WWF-Australia has commissioned a new independent expert analysis from leading climate scientists to inform the public and UNESCO of the latest climate science relevant to the Great Barrier Reef’s World Heritage status.
That expert analysis reveals the extent to which Australia’s current approach to reducing emissions is deficient.
Climate science experts at Climate Resource found that between 2020 and the time Australia reaches net zero under the federal government’s current plans, domestic emissions will add up to 9.6 billion tonnes.
To have a chance of staying below 1.5°C, Australia’s domestic emissions should total only 4 billion tonnes.
“We’re going to blow our emissions budget by more than double,” said Leck.
“The science is clear: the outlook for coral reefs around the world is bad at 1.5°C, and their fate is all but sealed at 2°C,” said Dr. Zebedee Nicholls, Modelling and Data Co-Director of Climate Resource and Researcher at the University of Melbourne.
“There is a clear gap between the emissions reduction consistent with limiting warming to 1.5°C and Australia’s emissions targets,” said Malte Meinshausen, Scientific Co-Director of Climate Resource and Associate Professor at the University of Melbourne.
This fourth significant bleaching event in six years is happening just as World Heritage experts are due to arrive in Queensland to assess the reef. The World Heritage Committee decided to send the monitoring mission at its meeting last year, when the reef narrowly avoided
being placed on the List of World Heritage in Danger.

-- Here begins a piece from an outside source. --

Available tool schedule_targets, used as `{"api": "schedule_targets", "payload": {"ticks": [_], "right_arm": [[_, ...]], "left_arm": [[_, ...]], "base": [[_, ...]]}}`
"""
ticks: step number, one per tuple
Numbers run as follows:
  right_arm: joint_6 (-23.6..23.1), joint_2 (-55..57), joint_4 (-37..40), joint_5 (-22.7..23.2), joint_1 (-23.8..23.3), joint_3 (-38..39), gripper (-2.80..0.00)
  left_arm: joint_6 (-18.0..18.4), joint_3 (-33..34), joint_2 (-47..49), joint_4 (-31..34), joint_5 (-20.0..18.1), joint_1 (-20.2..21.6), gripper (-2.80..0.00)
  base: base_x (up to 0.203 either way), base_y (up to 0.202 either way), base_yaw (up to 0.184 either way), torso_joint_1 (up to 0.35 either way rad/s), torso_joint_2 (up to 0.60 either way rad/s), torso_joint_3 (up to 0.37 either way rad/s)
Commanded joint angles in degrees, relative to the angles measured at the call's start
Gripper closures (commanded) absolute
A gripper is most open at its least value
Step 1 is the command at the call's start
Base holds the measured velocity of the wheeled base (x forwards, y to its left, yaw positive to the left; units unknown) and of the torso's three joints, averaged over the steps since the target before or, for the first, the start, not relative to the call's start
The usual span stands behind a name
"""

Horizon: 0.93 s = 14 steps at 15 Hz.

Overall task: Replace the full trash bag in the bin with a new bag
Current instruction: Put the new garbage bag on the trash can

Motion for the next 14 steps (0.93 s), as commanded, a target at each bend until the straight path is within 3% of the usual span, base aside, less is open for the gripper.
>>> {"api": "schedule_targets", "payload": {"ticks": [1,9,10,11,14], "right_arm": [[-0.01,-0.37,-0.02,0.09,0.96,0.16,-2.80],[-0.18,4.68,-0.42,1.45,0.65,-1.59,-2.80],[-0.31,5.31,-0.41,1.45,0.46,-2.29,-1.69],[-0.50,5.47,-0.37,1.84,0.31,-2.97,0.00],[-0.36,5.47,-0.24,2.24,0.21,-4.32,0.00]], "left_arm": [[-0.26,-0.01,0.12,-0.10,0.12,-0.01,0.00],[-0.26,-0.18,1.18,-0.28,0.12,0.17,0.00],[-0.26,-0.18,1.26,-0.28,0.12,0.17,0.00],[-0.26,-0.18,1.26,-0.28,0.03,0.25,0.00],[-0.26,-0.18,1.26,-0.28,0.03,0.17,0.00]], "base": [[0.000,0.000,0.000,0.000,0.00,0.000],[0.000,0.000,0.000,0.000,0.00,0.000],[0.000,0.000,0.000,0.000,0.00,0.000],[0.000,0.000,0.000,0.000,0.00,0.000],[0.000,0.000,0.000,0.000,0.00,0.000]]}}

In its decision, the committee warned Australia that “accelerated action at all possible levels is required to address the threat from climate change in accordance with the Paris Agreement.”
“We expect the IUCN and UNESCO experts will be given an opportunity to witness firsthand what an underwater heat wave does to the reef. It’s not too late for Australia to make changes that give the reef the best chance of survival and avoid downgrading its World Heritage status,” said Leck.